▶ [PROBLEM DETAILS]:
The expected answer is the set of lines in the data below between the line holding "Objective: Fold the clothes" and the line holding "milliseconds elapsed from", inclusive, written out exactly.

(Stored dataset items)

+--

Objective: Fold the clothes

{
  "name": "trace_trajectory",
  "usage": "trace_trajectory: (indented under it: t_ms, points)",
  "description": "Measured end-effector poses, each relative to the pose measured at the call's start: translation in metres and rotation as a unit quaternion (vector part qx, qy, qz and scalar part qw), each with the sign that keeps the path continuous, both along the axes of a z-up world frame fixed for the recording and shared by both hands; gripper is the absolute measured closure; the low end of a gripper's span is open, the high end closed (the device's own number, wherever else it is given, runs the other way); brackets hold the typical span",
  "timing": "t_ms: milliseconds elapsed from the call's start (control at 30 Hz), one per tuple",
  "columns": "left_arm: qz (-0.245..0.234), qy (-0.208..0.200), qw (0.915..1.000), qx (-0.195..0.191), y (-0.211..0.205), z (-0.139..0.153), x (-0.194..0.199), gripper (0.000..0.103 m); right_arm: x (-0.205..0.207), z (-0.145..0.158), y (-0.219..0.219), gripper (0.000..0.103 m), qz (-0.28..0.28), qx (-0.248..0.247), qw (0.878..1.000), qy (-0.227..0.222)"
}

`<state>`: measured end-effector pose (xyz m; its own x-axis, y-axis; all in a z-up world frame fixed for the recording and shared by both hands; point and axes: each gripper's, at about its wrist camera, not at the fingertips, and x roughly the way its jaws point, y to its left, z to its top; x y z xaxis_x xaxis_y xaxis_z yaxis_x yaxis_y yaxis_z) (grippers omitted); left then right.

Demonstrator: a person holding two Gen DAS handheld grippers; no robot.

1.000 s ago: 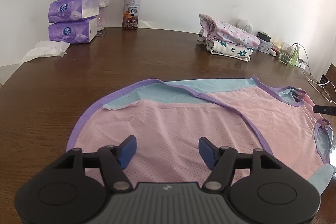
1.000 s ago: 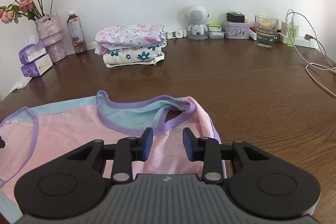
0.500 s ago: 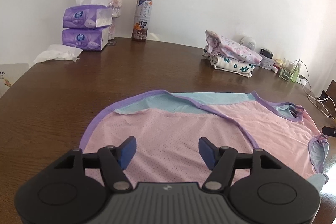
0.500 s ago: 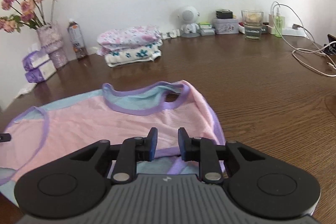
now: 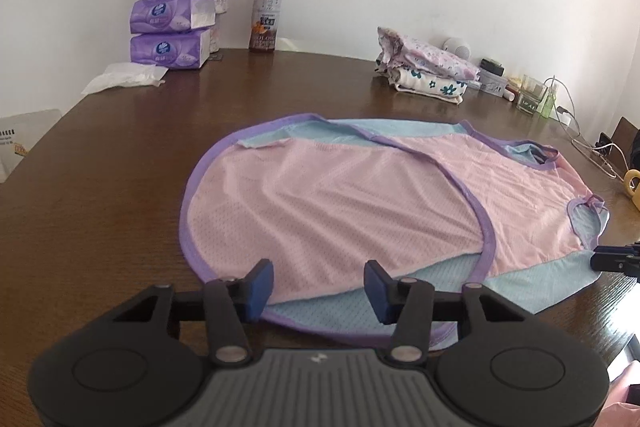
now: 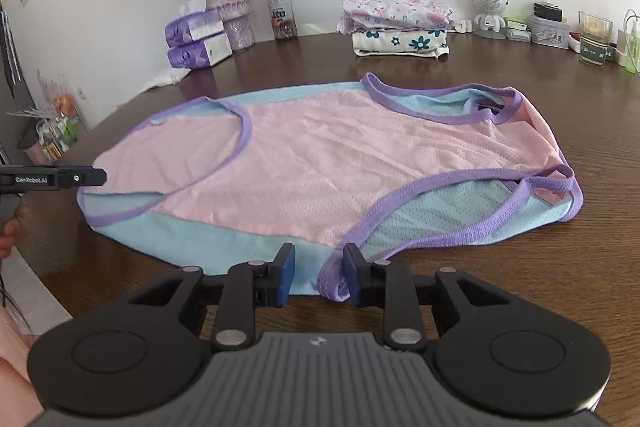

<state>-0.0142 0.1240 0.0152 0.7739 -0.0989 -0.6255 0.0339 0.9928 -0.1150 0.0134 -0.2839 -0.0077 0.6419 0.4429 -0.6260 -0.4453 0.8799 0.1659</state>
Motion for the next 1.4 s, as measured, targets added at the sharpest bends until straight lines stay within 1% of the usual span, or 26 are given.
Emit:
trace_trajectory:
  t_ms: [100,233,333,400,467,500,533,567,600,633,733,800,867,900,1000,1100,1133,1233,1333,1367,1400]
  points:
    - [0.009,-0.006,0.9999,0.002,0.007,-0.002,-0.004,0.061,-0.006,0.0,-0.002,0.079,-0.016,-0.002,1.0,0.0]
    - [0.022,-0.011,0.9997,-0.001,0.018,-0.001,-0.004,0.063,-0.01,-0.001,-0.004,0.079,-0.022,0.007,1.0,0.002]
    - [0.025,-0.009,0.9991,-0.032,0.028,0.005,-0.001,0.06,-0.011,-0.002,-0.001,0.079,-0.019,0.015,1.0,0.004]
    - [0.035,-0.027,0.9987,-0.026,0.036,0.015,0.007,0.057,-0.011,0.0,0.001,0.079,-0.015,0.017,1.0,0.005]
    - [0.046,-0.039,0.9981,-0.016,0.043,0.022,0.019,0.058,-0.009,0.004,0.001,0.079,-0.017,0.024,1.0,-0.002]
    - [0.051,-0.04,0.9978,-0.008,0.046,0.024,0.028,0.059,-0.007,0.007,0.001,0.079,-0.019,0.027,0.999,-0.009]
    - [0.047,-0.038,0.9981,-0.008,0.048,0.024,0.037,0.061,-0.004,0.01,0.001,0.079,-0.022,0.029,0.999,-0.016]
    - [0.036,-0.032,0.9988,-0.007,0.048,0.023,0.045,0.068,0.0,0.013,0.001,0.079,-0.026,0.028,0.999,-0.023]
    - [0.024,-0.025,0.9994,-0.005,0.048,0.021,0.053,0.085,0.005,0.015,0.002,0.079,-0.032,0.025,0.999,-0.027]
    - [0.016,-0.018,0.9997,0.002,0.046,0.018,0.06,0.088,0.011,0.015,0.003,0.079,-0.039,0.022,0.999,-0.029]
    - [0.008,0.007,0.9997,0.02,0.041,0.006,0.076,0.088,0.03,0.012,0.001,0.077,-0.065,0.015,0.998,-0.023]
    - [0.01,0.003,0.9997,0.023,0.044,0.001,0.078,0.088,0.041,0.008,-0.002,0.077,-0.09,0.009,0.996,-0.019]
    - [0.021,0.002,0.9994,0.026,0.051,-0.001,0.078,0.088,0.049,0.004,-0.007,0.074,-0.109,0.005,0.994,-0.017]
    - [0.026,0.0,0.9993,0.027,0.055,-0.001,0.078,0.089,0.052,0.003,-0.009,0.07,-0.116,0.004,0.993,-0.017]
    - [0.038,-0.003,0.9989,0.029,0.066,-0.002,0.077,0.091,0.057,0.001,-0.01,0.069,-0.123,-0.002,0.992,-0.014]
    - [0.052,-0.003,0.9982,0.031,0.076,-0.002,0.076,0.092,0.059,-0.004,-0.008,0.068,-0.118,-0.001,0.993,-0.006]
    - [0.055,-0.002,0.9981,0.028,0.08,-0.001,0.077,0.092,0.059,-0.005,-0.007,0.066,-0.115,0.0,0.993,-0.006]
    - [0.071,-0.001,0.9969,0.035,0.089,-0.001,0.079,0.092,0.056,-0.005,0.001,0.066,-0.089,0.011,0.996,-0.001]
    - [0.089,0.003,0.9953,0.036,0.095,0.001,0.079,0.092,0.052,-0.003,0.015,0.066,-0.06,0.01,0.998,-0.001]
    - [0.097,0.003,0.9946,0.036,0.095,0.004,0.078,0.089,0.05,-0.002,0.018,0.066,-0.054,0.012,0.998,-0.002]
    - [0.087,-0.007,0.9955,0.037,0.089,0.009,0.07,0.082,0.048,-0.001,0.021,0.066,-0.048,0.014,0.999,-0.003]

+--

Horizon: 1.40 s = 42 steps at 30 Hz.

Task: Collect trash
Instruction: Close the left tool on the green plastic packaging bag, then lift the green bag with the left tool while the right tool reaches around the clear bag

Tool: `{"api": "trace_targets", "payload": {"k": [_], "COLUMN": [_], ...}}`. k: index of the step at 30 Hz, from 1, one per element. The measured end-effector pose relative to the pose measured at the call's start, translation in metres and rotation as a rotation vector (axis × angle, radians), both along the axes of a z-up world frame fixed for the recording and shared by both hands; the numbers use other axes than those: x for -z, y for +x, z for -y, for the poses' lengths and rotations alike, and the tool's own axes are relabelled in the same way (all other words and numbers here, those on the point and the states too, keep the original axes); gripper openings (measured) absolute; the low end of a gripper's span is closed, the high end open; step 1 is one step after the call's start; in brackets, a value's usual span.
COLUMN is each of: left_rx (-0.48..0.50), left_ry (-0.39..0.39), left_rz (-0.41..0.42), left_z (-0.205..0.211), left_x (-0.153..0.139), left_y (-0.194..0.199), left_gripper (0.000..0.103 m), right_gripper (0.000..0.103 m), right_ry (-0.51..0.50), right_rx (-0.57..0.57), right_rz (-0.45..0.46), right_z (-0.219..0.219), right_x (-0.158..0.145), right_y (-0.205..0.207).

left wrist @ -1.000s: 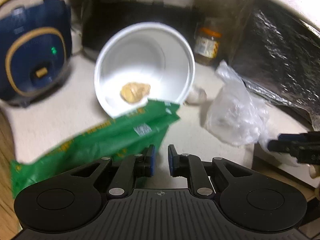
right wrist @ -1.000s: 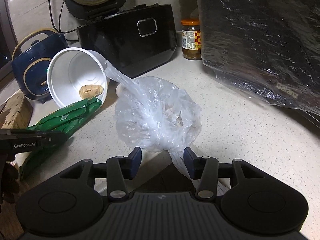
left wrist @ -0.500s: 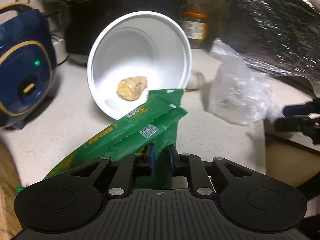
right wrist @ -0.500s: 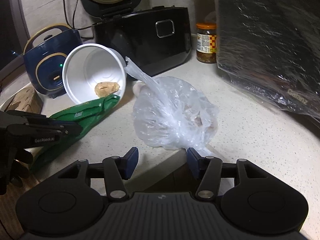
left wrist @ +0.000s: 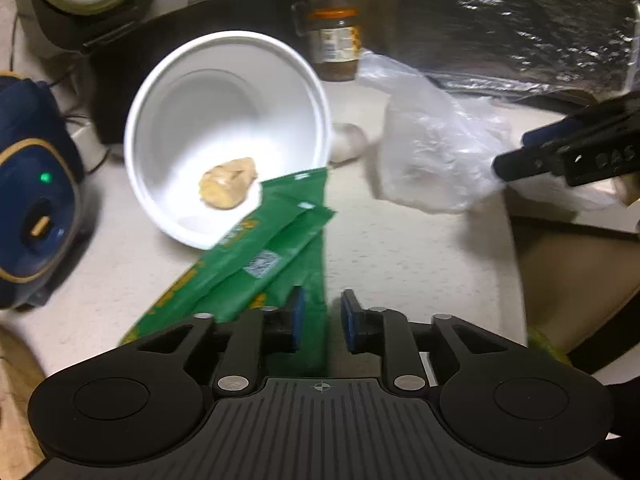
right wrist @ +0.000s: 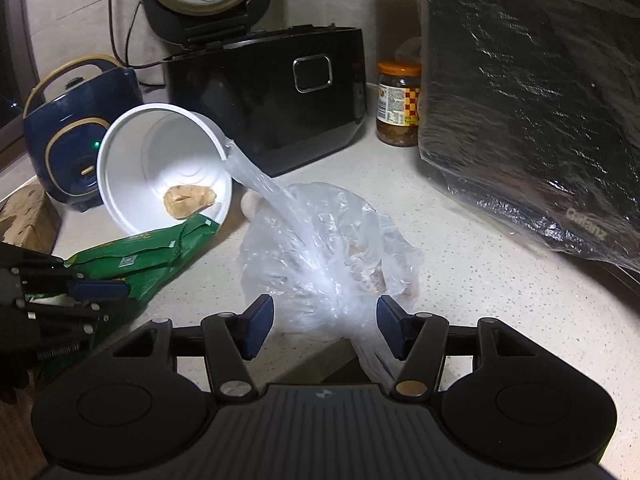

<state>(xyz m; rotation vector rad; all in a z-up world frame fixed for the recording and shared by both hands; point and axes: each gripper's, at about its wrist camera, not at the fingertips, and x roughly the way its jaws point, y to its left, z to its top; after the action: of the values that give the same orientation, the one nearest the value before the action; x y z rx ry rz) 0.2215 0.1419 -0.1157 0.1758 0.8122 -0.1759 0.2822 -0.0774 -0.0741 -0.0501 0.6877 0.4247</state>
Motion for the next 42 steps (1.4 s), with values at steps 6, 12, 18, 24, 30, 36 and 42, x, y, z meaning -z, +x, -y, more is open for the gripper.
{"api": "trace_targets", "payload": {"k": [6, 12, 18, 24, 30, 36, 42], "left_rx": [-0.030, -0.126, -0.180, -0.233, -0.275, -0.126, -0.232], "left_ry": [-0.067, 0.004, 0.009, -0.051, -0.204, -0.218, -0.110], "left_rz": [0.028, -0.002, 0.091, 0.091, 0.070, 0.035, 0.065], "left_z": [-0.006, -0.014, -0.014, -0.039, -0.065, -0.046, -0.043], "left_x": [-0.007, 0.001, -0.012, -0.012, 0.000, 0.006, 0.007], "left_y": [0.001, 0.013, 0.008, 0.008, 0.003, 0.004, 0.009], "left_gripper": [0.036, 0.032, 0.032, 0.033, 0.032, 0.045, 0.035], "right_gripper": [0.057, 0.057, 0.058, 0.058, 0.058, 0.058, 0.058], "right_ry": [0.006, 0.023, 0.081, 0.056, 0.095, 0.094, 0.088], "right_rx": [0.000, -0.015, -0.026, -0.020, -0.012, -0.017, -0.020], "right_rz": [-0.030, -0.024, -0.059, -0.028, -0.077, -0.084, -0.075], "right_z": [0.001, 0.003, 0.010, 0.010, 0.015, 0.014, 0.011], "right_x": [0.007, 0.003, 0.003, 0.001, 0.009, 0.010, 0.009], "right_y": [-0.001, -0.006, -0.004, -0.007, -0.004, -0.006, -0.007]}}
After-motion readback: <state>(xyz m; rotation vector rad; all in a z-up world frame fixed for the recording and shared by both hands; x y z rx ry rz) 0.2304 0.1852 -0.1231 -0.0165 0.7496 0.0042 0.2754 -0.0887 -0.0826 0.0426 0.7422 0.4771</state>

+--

▶ [SOLUTION FOR THIS PROBLEM]:
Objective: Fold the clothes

{
  "name": "trace_trajectory",
  "usage": "trace_trajectory: (indented under it: t_ms, points)",
  "description": "Measured end-effector poses, each relative to the pose measured at the call's start: translation in metres and rotation as a unit quaternion (vector part qx, qy, qz and scalar part qw), each with the sign that keeps the path continuous, both along the axes of a z-up world frame fixed for the recording and shared by both hands; gripper is the absolute measured closure; the low end of a gripper's span is open, the high end closed (the device's own number, wherever else it is given, runs the other way); brackets hold the typical span",
  "timing": "t_ms: milliseconds elapsed from the call's start (control at 30 Hz), one per tuple",

That completes the answer to this exercise.